Return each entry below word for word, leaving out any image.

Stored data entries
________

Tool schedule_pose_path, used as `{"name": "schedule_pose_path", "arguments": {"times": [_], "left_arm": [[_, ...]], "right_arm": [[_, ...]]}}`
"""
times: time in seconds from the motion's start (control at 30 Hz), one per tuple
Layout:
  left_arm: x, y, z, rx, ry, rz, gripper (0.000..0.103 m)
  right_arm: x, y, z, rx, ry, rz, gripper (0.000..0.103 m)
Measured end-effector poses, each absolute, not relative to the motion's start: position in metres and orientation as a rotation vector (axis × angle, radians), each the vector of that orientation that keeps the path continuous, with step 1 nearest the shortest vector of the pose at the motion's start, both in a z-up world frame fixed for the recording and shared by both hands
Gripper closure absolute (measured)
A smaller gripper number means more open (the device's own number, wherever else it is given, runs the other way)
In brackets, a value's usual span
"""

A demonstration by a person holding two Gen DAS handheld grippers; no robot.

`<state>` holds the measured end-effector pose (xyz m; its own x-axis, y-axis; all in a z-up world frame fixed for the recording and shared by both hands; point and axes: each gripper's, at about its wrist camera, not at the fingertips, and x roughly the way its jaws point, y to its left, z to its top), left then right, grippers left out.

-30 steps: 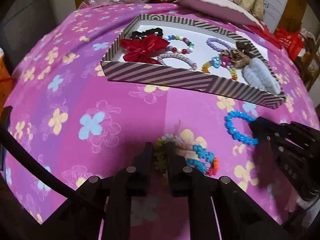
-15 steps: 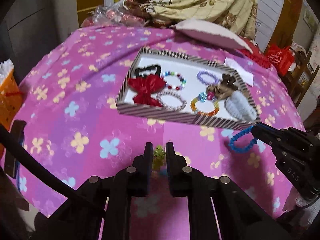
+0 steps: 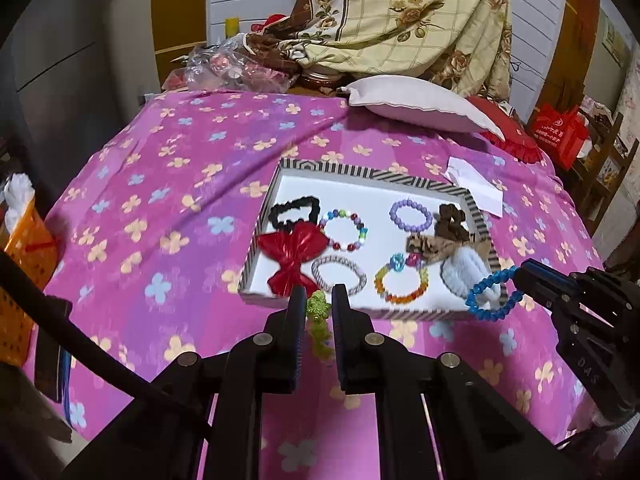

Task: Organize jewelry
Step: 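Carry the green bracelet into the tray with the left tool while the right tool carries the blue one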

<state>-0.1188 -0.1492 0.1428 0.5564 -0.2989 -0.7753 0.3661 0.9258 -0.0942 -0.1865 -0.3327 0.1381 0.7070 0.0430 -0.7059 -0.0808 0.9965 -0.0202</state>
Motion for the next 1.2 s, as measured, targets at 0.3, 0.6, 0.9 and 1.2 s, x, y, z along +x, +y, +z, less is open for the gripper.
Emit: {"name": "schedule_pose_path", "arguments": {"times": [0.3, 0.6, 0.9, 1.2], "left_arm": [[-0.097, -0.179, 0.138, 0.130, 0.892, -0.387, 0.098], [-0.078, -0.202, 0.129, 0.148, 0.899, -0.392, 0.098], [-0.073, -0.213, 0.119, 0.149, 0.913, -0.410, 0.097], [-0.076, -0.221, 0.120, 0.166, 0.891, -0.435, 0.097]], "right_arm": [[-0.149, -0.344, 0.130, -0.049, 0.818, 0.067, 0.095], [-0.111, -0.352, 0.116, -0.049, 0.850, 0.058, 0.095], [-0.106, -0.353, 0.103, -0.027, 0.879, 0.059, 0.095], [-0.112, -0.366, 0.102, -0.004, 0.900, 0.029, 0.095]]}}
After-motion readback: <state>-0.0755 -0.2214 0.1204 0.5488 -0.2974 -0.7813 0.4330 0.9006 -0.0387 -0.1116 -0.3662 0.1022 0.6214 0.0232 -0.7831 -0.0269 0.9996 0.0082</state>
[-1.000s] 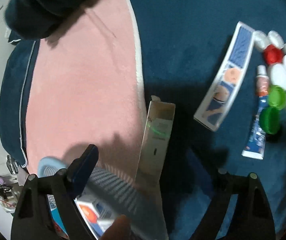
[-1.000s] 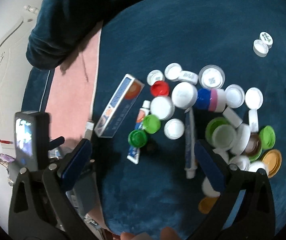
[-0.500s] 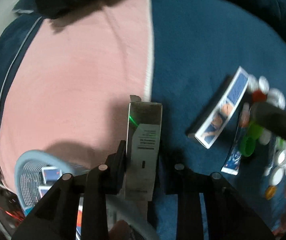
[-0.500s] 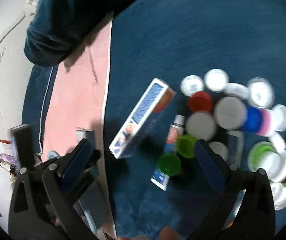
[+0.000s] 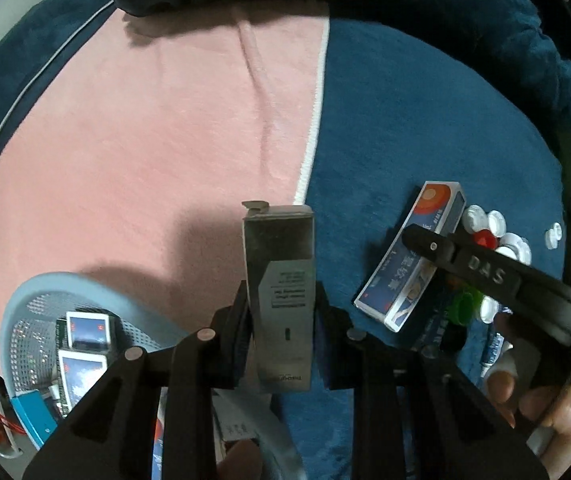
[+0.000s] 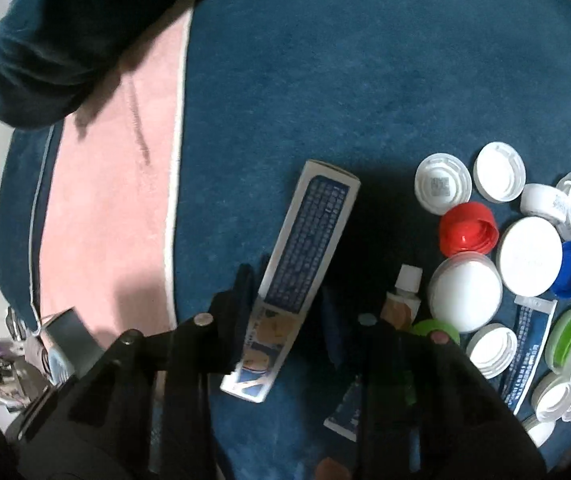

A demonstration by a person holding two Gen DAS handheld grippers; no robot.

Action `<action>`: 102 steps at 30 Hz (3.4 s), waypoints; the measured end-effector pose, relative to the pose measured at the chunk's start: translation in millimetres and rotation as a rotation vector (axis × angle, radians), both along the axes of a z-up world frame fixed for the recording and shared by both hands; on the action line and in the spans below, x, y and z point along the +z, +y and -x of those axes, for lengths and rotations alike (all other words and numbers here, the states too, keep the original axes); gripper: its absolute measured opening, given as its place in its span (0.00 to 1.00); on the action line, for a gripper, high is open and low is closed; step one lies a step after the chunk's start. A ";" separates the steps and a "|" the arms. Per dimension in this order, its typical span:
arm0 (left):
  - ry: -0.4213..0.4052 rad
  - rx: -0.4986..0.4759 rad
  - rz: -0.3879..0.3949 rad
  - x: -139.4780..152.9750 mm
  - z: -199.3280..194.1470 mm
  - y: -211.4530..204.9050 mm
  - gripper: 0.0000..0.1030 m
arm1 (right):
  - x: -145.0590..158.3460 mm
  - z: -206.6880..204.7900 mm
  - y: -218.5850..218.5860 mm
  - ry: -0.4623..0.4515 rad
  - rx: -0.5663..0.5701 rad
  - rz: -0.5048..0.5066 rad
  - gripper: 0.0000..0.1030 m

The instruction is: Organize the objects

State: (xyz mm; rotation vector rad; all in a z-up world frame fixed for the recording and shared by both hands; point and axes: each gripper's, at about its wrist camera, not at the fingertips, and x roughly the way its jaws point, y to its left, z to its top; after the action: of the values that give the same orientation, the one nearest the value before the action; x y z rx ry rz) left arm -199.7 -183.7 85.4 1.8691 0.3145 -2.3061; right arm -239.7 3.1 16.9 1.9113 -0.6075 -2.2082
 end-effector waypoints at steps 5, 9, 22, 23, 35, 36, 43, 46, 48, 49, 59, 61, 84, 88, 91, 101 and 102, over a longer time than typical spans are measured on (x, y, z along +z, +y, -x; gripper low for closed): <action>0.028 0.000 -0.039 15.7 -13.1 9.1 0.27 | 28.8 -27.7 20.8 0.045 0.004 -0.008 0.29; 0.057 0.005 -0.062 42.4 -35.1 17.5 0.27 | 60.4 -54.9 31.7 0.073 0.002 -0.019 0.29; 0.086 0.206 -0.021 98.7 -154.3 -27.2 0.27 | 118.8 -149.5 -24.2 0.137 0.143 0.060 0.29; 0.087 0.225 -0.022 97.8 -162.6 -32.9 0.27 | 119.7 -154.8 -32.1 0.142 0.162 0.069 0.29; 0.088 0.331 -0.079 64.6 -204.1 -88.6 0.25 | 109.6 -174.5 -131.5 0.151 0.416 0.077 0.31; 0.081 0.340 -0.055 62.2 -203.7 -90.2 0.30 | 105.2 -172.2 -137.5 0.140 0.435 0.090 0.30; 0.108 0.378 -0.072 65.1 -223.4 -110.2 0.92 | 106.2 -168.8 -121.0 0.151 0.365 0.078 0.85; 0.104 0.380 -0.038 67.8 -225.7 -110.9 0.98 | 115.3 -170.2 -112.3 0.196 0.371 0.003 1.00; 0.088 0.369 -0.003 67.9 -224.7 -107.6 0.98 | 116.9 -173.7 -110.3 0.205 0.391 -0.048 1.00; 0.079 0.362 0.011 67.5 -224.0 -105.7 0.98 | 116.8 -174.7 -109.8 0.204 0.398 -0.060 1.00; 0.055 0.306 0.121 71.3 -218.7 -86.7 0.99 | 119.6 -177.9 -99.8 0.202 0.403 -0.068 1.00; 0.049 0.303 0.137 71.3 -217.8 -85.0 0.99 | 118.5 -177.4 -98.3 0.198 0.401 -0.073 1.00; 0.048 0.242 0.148 76.5 -199.9 -47.6 0.99 | 118.6 -178.5 -59.0 0.186 0.360 -0.103 1.00; 0.045 0.228 0.150 75.5 -195.3 -38.8 0.99 | 118.8 -178.8 -47.8 0.182 0.347 -0.112 1.00; 0.052 0.211 0.142 77.0 -190.3 -29.1 0.99 | 118.9 -178.7 -38.6 0.179 0.334 -0.117 1.00; 0.052 0.159 0.161 79.0 -178.6 1.6 0.99 | 120.7 -179.2 -4.2 0.170 0.279 -0.114 1.00; 0.053 0.154 0.162 79.1 -177.9 4.9 0.99 | 121.1 -179.5 -0.9 0.169 0.274 -0.114 1.00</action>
State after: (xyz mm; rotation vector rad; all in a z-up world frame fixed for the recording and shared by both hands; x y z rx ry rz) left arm -21.9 -178.8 164.5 1.6499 0.2595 -2.2104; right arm -60.2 2.2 138.0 1.7131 -0.1848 -2.2335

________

- [RESPONSE]:
Tool schedule_pose_path, used as `{"name": "schedule_pose_path", "arguments": {"times": [_], "left_arm": [[_, ...]], "right_arm": [[_, ...]]}}`
"""
times: time in seconds from the motion's start (control at 30 Hz), one per tuple
Layout:
  left_arm: x, y, z, rx, ry, rz, gripper (0.000..0.103 m)
  right_arm: x, y, z, rx, ry, rz, gripper (0.000..0.103 m)
Measured end-effector poses, each absolute, not relative to the motion's start: position in metres and orientation as a rotation vector (axis × angle, radians), each the vector of that orientation that keeps the path continuous, with step 1 nearest the shortest vector of the pose at the motion's start, both in a z-up world frame fixed for the recording and shared by both hands
Gripper closure absolute (measured)
A smaller gripper number means more open (the device's own number, wherever else it is given, runs the other way)
In brackets, a value's usual span
"""

A demonstration by a person holding two Gen DAS handheld grippers; no robot.

`<state>` holds the measured end-effector pose (xyz m; its own x-axis, y-axis; all in a z-up world frame fixed for the recording and shared by both hands; point and axes: each gripper's, at about its wrist camera, not at the fingertips, and x roughly the way its jaws point, y to its left, z to its top), left then right, grippers left out.

-30 steps: 
-15 steps: 
+0 steps: 

Task: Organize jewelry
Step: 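Carry the green bracelet into the tray with the left tool while the right tool carries the blue one
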
<state>-0.1188 -0.1492 0.1428 0.5564 -0.2989 -0.7753 0.3661 0.9258 -0.0942 -0.1865 -0.3327 0.1381 0.7070 0.0430 -0.7059 -0.0808 0.9965 -0.0202</state>
Motion for the next 1.2 s, as measured, targets at 0.3, 0.6, 0.9 and 1.2 s, x, y, z along +x, +y, +z, less is open for the gripper.
Emit: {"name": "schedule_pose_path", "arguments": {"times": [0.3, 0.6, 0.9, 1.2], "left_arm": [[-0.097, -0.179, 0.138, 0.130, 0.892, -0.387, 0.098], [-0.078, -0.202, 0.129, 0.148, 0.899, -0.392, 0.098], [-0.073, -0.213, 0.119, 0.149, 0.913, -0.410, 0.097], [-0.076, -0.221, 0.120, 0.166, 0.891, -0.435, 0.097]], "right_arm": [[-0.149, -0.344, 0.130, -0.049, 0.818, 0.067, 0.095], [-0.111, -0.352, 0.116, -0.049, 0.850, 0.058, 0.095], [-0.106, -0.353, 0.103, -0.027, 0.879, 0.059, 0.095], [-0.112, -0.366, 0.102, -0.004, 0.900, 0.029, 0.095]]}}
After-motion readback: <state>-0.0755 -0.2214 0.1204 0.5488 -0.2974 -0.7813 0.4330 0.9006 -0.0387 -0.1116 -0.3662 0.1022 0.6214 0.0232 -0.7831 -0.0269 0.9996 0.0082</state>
[-1.000s] 
[-1.000s] 
[-0.500s] 
[-0.500s] 
[+0.000s] 
[+0.000s] 

A demonstration by a person holding two Gen DAS handheld grippers; no robot.

Action `<action>`: 102 steps at 30 Hz (3.4 s), waypoints; the measured end-effector pose, relative to the pose measured at the chunk's start: translation in millimetres and rotation as a rotation vector (axis × angle, radians), both along the axes of a z-up world frame fixed for the recording and shared by both hands; on the action line and in the spans below, x, y and z point along the +z, +y and -x of those axes, for lengths and rotations alike (all other words and numbers here, the states too, keep the original axes); gripper: its absolute measured opening, given as its place in its span (0.00 to 1.00); on the action line, for a gripper, high is open and low is closed; step one lies a step after the chunk's start. A ";" separates the steps and a "|" the arms. Per dimension in this order, its typical span:
arm0 (left):
  - ry: -0.4213..0.4052 rad
  - rx: -0.4986..0.4759 rad
  - rz: -0.3879..0.3949 rad
  - x: -139.4780..152.9750 mm
  - z: -199.3280..194.1470 mm
  - y: -211.4530..204.9050 mm
  - gripper: 0.0000..0.1030 m
arm1 (right):
  - x: -145.0590..158.3460 mm
  - z: -206.6880..204.7900 mm
  - y: -218.5850..218.5860 mm
  - ry: -0.4623..0.4515 rad
  - rx: -0.5663..0.5701 rad
  - rz: -0.5048..0.5066 rad
  - gripper: 0.0000..0.1030 m

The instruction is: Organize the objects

State: (xyz mm; rotation vector rad; all in a z-up world frame fixed for the recording and shared by both hands; point and axes: each gripper's, at about its wrist camera, not at the fingertips, and x roughly the way its jaws point, y to its left, z to its top; after the action: of the values that give the same orientation, the one nearest the value before the action; x y z rx ry rz) left arm -199.7 -183.7 85.4 1.8691 0.3145 -2.3061; right arm -239.7 3.1 16.9 1.9113 -0.6075 -2.2082
 end-effector waypoints at steps 5, 9, 22, 23, 35, 36, 43, 46, 48, 49, 59, 61, 84, 88, 91, 101 and 102, over a longer time than typical spans are measured on (x, y, z along +z, +y, -x; gripper low for closed): <action>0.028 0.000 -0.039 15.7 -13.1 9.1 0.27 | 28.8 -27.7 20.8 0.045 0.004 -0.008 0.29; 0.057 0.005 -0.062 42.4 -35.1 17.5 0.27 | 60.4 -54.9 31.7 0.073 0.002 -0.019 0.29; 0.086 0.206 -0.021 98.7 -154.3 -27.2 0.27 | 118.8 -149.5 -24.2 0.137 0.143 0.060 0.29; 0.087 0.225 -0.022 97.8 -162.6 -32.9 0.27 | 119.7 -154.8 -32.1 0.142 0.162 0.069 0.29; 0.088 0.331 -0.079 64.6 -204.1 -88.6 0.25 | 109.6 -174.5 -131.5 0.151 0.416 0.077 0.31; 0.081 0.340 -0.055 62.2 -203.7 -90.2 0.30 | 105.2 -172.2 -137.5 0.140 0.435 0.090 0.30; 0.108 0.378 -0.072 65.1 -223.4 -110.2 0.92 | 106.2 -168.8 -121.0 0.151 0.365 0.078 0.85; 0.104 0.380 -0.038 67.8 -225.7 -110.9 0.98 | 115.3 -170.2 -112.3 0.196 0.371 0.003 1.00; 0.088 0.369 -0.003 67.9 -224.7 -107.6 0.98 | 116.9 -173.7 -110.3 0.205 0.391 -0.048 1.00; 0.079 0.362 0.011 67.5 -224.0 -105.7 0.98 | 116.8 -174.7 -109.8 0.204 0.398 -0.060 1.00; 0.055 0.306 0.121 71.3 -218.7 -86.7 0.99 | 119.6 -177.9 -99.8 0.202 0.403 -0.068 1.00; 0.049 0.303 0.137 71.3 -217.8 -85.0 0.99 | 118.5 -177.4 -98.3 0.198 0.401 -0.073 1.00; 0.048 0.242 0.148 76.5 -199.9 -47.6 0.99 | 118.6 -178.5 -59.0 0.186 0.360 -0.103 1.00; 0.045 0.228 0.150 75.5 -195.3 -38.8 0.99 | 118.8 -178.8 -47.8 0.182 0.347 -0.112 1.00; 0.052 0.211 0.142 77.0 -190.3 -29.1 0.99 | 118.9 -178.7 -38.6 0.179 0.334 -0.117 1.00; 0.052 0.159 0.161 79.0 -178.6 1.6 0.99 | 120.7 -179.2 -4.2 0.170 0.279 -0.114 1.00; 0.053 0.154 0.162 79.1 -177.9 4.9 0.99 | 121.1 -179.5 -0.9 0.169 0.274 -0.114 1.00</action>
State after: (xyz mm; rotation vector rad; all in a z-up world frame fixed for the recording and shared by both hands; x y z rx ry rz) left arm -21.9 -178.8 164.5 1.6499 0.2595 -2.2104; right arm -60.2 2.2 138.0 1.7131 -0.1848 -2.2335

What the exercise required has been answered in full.